PMC · DOI: 10.1111/nph.70912 · The New Phytologist · 2026-01-11

## TL;DR

This study explores how a bromeliad species adapts to temperature extremes by coordinating leaf and seed strategies across different elevations.

## Contribution

The study reveals coordinated adaptive strategies between leaves and seeds in response to thermal conditions across elevations.

## Key findings

- Heat tolerance and leaf traits are genetically canalized, while cold tolerance is highly plastic.
- High-elevation seeds germinate faster with higher cardinal temperatures than lowland seeds.
- Thermal niche differentiation arises from coordinated heat resistance and cold plasticity across life stages.

## Abstract

In tropical mountains, surviving temperature extremes demands finely tuned strategies. We investigated how populations of the bromeliad Pitcairnia flammea across a 2200 m elevational gradient balance genetic canalization and plasticity, and whether thermal strategies are coordinated between seeds and leaves.Seven populations (n ≥ 20 per site) were studied in the field and in a > 2‐yr common‐garden experiment. Leaf traits (mass per area, area, succulence, stomatal, and trichome densities) and thermal tolerance (T
50 for heat and cold) were measured, and germination assays (10–35°C) quantified seed thermal performances. Multivariate analyses linked leaf and seed traits to elevation and local thermal conditions.Heat tolerance and leaf traits were maintained in the common garden, indicating strong canalization, whereas cold tolerance was highly plastic, decreasing by up to 17.9°C. Seeds from high elevations germinated faster, with higher cardinal temperatures and c. 230 fewer growing degree days than lowland seeds.Thermal niche differentiation in P. flammea arises from canalized heat resistance and plastic cold responses, coordinated across leaves and seeds. Considering thermal traits across life stages improves predictions of population resilience under climate warming.

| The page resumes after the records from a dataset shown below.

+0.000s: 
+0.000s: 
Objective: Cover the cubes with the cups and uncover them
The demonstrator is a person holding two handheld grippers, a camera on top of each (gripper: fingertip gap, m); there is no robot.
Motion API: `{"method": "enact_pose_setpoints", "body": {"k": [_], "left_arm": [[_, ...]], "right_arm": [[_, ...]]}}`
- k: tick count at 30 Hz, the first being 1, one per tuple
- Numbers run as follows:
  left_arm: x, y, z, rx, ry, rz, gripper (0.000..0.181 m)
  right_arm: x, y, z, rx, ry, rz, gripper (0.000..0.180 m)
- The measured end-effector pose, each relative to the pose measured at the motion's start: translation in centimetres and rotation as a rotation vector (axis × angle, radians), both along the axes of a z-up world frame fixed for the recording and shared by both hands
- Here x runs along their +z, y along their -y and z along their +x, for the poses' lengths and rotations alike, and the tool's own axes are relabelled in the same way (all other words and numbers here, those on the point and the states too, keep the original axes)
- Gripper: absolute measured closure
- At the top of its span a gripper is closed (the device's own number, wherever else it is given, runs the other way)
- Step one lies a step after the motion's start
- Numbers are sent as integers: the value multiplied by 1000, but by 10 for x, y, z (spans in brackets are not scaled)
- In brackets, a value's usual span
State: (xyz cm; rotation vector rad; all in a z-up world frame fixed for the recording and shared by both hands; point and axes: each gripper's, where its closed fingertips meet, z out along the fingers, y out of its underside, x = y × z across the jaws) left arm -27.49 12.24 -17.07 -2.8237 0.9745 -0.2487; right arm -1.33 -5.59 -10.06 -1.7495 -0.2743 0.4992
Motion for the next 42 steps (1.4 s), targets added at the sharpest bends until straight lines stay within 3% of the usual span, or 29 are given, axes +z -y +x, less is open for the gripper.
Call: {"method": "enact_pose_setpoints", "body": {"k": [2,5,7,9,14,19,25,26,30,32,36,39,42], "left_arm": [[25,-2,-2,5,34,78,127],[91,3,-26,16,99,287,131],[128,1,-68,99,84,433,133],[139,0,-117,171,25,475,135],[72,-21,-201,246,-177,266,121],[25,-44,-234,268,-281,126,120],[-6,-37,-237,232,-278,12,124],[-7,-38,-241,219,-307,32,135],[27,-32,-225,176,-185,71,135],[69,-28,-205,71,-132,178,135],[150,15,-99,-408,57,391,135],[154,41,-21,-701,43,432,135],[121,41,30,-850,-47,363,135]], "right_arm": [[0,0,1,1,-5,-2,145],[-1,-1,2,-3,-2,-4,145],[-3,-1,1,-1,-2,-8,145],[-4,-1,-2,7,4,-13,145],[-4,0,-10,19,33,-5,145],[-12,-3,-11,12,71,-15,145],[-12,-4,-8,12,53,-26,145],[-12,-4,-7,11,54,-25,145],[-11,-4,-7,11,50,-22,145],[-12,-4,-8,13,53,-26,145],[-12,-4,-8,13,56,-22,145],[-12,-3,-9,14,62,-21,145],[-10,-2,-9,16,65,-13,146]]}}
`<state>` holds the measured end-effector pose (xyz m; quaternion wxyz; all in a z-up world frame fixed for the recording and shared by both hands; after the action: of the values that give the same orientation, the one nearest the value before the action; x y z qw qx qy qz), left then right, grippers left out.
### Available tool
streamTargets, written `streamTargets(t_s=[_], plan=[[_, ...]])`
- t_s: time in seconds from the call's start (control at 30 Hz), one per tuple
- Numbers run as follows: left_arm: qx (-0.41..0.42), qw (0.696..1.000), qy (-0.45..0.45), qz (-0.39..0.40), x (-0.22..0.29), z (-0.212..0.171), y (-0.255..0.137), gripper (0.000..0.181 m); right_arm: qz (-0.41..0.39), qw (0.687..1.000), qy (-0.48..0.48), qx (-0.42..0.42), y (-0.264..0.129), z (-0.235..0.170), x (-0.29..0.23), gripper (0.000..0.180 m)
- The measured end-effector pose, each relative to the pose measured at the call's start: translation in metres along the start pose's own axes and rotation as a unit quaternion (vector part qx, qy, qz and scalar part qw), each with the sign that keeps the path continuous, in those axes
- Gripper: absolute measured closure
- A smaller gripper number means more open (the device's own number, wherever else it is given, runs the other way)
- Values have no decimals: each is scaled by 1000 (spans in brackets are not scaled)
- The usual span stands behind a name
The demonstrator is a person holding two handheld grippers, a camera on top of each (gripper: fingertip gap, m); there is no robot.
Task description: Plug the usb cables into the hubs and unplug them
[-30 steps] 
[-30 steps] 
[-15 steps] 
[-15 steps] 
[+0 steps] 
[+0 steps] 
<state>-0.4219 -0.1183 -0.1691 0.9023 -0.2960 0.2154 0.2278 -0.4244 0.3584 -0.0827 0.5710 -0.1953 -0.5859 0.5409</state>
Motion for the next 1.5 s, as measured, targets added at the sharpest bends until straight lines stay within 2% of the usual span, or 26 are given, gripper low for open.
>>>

In tropical mountains, surviving temperature extremes demands finely tuned strategies. We investigated how populations of the bromeliad Pitcairnia flammea across a 2200 m elevational gradient balance genetic canalization and plasticity, and whether thermal strategies are coordinated between seeds and leaves.

Seven populations (n ≥ 20 per site) were studied in the field and in a > 2‐yr common‐garden experiment. Leaf traits (mass per area, area, succulence, stomatal, and trichome densities) and thermal tolerance (T
50 for heat and cold) were measured, and germination assays (10–35°C) quantified seed thermal performances. Multivariate analyses linked leaf and seed traits to elevation and local thermal conditions.

Heat tolerance and leaf traits were maintained in the common garden, indicating strong canalization, whereas cold tolerance was highly plastic, decreasing by up to 17.9°C. Seeds from high elevations germinated faster, with higher cardinal temperatures and c. 230 fewer growing degree days than lowland seeds.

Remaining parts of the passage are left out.